Inspiration...such a universal word to so many things for different people. For me especially, being a child, sister, friend, student, soon to be chef,  soon to be baker, and  soon to be writer I'm inspired daily. But I think for me at this time in my life the thing that inspires me the most is doubt. When people don't believe in you, don't you get inspired to prove them wrong? to really show them hey I can do it and even more than that, I can do it and be successful. Unfortunately it's hard, you might be hurt that they have doubt in you especially if they are close to you, or you just might not be fully inspired to do it.

When I was in school I did a stage at Craige on Main, which is Tony Maw's restaurant in Cambridge (AMAZING FOOD). To be quiet honest I bombed I was so nervous, and felt as if I didn't really belong there since it was so high class, and really what did I truthfully know about fine dining except from school at the time. But after that whole fiasco it really made want to learn more about fine dining and even just allow myself to be put in these positions where it is hard for me to feel comfortable.By doing this little by little (and I do mean little by little, step by step) you can really get that courage, and inspiration that you need. So my next little step is to have an interview at Menton (Barbara Lynch's restaurant) and trust me this is FINE FINE dining, and maybe I get it maybe I don't but if I don't try how will I know?

My theory is stay as positive as you can, you have to be your own inspiration sometimes.

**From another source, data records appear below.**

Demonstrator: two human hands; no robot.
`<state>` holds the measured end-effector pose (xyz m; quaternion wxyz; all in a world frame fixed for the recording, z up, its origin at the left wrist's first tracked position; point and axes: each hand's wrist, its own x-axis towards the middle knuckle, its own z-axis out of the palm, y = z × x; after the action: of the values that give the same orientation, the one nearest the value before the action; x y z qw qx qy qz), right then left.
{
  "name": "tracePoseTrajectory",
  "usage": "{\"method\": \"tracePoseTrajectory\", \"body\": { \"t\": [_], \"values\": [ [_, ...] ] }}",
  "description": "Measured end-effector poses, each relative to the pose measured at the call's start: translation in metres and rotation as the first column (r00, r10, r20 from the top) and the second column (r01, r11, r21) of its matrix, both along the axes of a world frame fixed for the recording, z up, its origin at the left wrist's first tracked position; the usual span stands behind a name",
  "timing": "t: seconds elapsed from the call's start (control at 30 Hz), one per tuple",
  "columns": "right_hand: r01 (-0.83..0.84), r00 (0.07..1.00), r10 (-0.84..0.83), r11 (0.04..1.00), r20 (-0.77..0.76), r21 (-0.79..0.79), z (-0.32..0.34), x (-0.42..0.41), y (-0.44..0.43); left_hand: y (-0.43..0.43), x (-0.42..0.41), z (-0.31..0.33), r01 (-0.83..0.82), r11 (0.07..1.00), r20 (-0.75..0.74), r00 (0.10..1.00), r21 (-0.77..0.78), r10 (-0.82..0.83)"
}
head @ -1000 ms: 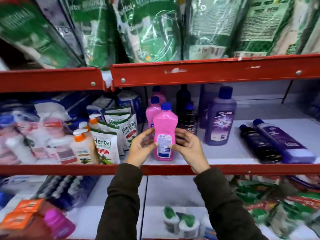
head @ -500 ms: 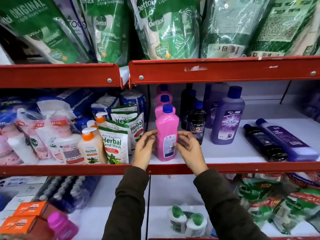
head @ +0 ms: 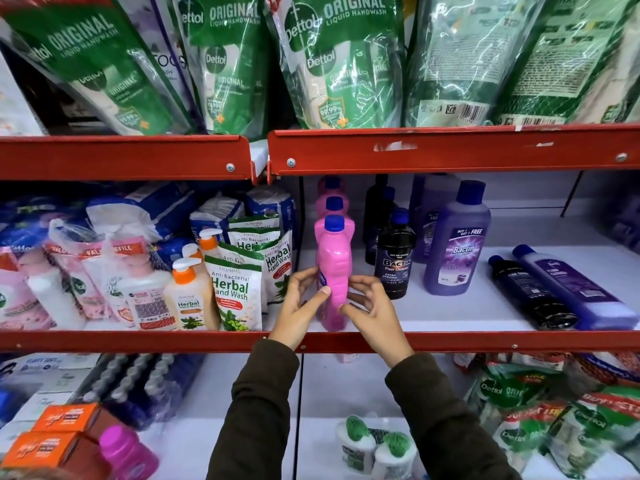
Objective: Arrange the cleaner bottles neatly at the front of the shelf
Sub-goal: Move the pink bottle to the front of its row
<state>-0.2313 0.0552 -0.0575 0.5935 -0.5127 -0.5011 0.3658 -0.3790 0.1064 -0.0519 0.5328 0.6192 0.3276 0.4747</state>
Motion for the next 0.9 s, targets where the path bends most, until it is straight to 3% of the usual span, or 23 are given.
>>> {"method": "tracePoseTrajectory", "body": {
  "t": [0.27,0.73,0.9],
  "values": [
    [0.045,0.981,-0.051,0.998,0.186,0.034,0.000,0.007,0.002,0.003,-0.005,-0.007,-0.175,0.984,0.076,0.981,-0.033,0.177],
    [0.091,0.984,-0.097,0.995,0.151,0.046,-0.007,0.003,0.002,0.001,0.001,-0.006,-0.290,0.956,-0.051,0.955,0.041,0.292],
    [0.117,0.979,-0.128,0.990,0.160,0.076,0.003,0.030,-0.016,-0.026,0.023,0.000,-0.545,0.829,0.038,0.838,0.126,0.544]
  ]
}}
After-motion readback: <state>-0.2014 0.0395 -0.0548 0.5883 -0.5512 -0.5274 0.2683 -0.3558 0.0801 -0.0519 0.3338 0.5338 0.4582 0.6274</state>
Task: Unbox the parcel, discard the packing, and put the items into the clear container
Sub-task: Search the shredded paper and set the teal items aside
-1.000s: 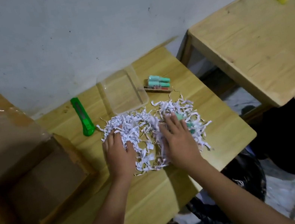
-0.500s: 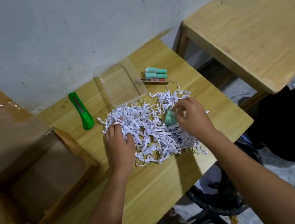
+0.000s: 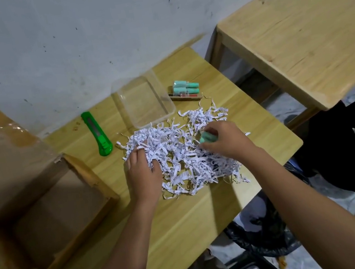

Wednesday, February 16, 2011

Transitioning

What does this word truly mean? To me it means the basic transitioning from one situation to another. The question is how you handle the transition, for me with my hair going from permed to natural is very very difficult. I mean even when I did have it permed it was very difficult so you can imagine now with a huge afro how it's working out. But you know what I actually want to stick with it for once when dealing with my hair. Another transition I'm going through is being in a totally different side of the country, but strange enough I can deal with that better then something that actually involves something physically on me, even this blog for me I thought it would be difficult to put into words half of the stuff that has come to my mind. But as you see, even though it's a little confusing it hasn't been that hard to really put into words. So for me to have to just deal with the transition of one thing that I really want to work on, that makes me happy =)

Sunday, February 6, 2011

figuring out my life...

Why is it that we have to figure out what we want in this life so early? Even though our parents and people say you have all the time in the world to do things that you want and to figure out what you want. But for me I think you need to figure out what you want to do, because money rules the world and it's hard to come by these. But not to be to, to negative. I do think that you cant really be sure until you've done something that you truly truly love. And to do that you need get yourself into everything to figure it out...

does that make sense? lol

Thursday, February 3, 2011

Positive Me

So my friend told me today that he read my first post and thought it was a little negative. OK I said maybe..but it is true! but after he said that he really got me thinking. In some ways I can be really negative in my thinking..especially when it comes to myself, because I always think I can do more, or just try harder. With that being said, I think I'm going to try and change my outlook about myself. Hard to do I know especially when you've been so negative pretty much your entire life! but hey change is necessary sometimes and luckily I am willing to do that! =)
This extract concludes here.